Surbooké

Le blog de Laurent Bisault

Chavirer, Lola Lafon, Éditions Actes Sud

Fév 1, 2021 #Actes Sud

Ce livre est bien plus que la simple histoire d’une jeune fille dont on aurait abusé et dont le cas ressortirait à l’occasion du mouvement MeToo. Ce qui constituerait une bonne raison pour s’y intéresser. Chavirer est aussi le portrait d’une collégienne qui aurait pu se sentir coupable d’avoir coopéré aux dépens de celles qui l’entouraient. C’est la vie d’une femme qui a tout sacrifié à sa passion : la danse. C’est la confrontation de personnages d’origine modeste qui ignorent les clés de la réussite sociale. Chavirer est un élément supplémentaire dans l’œuvre de Lola Lafon que beaucoup avaient découverte avec La petite communiste qui ne souriait jamais, le portrait de Nadia Comaneci qui plongea le monde dans l’extase en participant aux Jeux olympiques de Montréal en 1976. Cléo est à peine plus jeune que Nadia quand elle apparaît en 1984 dans Chavirer. Elle a treize ans et elle est en classe de quatrième au collège de Fontenay-sous-Bois en banlieue parisienne. Sa mère est vendeuse de vêtements dans un magasin pour femme forte et son père se débat pour avoir un travail. Pas riches, pas en difficulté non plus. Cléo découvre la danse avec Stan un professeur de modern jazz à la MJC de Stains. L’entraînement est quasi militaire ce qui impose de renoncer aux rollers, à la course à pied, au ski et à dévaler les escaliers à toute vitesse. Chaque matin Cléo ressent de nouvelles douleurs. Un jour une femme lui demande si elle dispose de quelques instants à accorder. Cela ne lui était jamais arrivé. Elle s’appelle Catherine mais elle préfère qu’on l’appelle Cathy. Cathy travaille à la fondation Galatée qui soutient les adolescentes présentant des capacités exceptionnelles en leur attribuant une bourse. La Boom avec Sophie Marceau, David Hamilton, elle en a placé des jeunes espoirs. Cathy est plus belle qu’une mère, plus fascinante qu’une copine.
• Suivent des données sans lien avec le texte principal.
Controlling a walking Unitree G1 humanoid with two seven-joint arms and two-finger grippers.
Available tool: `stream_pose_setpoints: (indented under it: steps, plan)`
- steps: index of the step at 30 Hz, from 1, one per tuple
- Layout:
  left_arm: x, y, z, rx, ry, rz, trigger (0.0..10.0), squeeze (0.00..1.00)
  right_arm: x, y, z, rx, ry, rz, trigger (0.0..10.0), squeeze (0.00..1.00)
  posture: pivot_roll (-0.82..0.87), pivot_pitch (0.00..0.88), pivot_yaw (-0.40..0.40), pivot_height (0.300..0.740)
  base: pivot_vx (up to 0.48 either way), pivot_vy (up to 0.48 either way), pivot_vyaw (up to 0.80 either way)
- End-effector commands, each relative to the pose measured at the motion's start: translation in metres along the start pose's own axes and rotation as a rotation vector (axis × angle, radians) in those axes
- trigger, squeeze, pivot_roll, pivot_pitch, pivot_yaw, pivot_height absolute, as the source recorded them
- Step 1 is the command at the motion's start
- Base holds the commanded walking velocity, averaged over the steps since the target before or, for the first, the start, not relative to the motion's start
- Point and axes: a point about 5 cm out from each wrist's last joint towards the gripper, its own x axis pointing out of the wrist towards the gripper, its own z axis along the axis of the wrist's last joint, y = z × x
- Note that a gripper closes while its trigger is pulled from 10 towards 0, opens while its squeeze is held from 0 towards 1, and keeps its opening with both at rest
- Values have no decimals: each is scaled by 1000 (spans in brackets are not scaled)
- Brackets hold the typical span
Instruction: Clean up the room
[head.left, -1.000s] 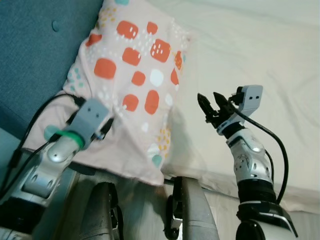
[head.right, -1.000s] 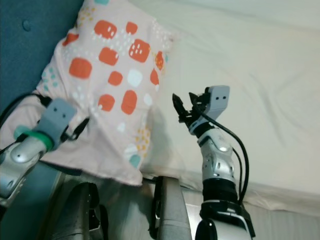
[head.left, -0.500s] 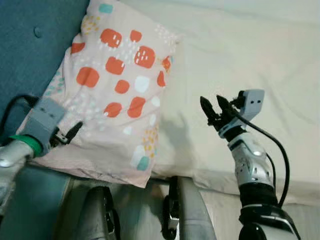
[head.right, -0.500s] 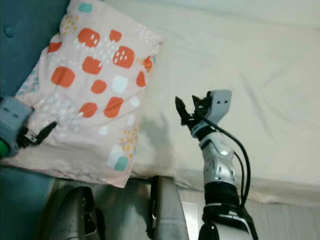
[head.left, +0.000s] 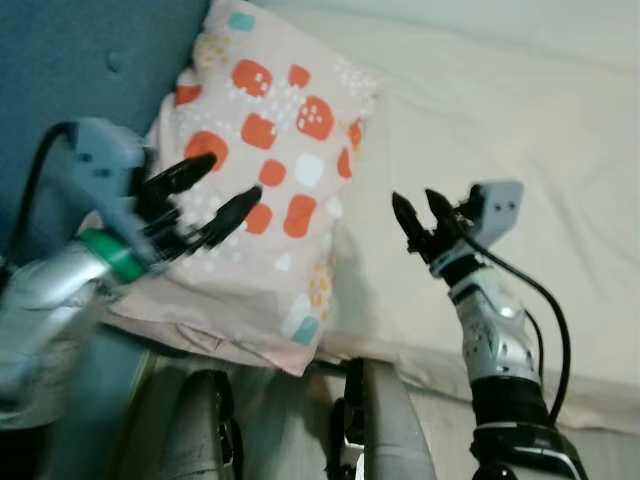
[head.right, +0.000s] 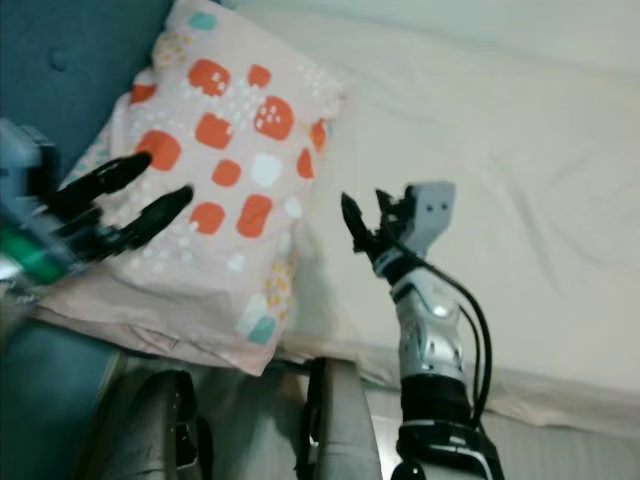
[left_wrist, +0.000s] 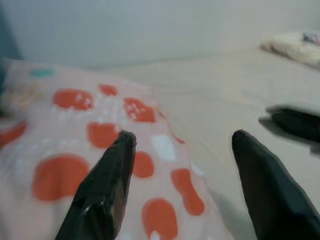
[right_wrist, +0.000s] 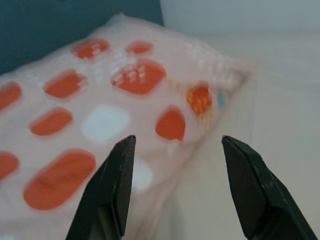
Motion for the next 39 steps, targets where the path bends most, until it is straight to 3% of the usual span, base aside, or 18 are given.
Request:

Elle emmène Cléo acheter des habits. Quand on a un joli corps, on peut tout se permettre. Cléo choisit le Forum des Halles, probablement le seul endroit qu’elle connaît à Paris mais ce sont Les Champs-Élysées. Ses parents signent l’autorisation et acceptent la séance de photos.

Chavirer est le roman de nos coulisses, de ce qui se joue dans notre part d’ombre

À chaque fois elle ramène des cadeaux, souvent un billet de 100 francs. Cathy s’occupe bien d’elle. Elle l’emmène voir des films interdits au moins de seize ans et elle lui fait lire L’amant de Marguerite Duras. Et puis ça ne marche pas. Est-elle frigide, Cléo treize ans ? On lui attribue une nouvelle fonction. La bourse elle l’aura mais pas avant l’année prochaine. Elle a le temps, elle est jeune. En attendant elle pourra faire découvrir la fondation à d’autres filles de son entourage. De préférence de milieux modestes, la fondation étant à vocation sociale. Betty avait tant insisté, elle la propose. Betty a besoin de la bourse et sa mère encore plus. Cléo va faire sa vie jusqu’à l’année 2020, celle de ses 48 ans, quand on retrouve un fichier d’images de jeunes filles liées à la fondation Galatée. Pendant ces trente-six années Cléo a fait souffrir son corps de danseuse, arrachant de petits contrats aux prix de multiples renoncements. Sans jamais parler de ce qu’elle avait connu adolescente. « Chavirer est le roman de nos coulisses » nous dit Lola Lafon. « De ce qui se joue dans notre part d’ombre, tandis qu’on prétend être indemne. À force de temps, la chair écorchée se reconstitue mais l’écharde affleure. Cléo se cogne à l’impossibilité de se pardonner comme à celle d’être pardonnée. ».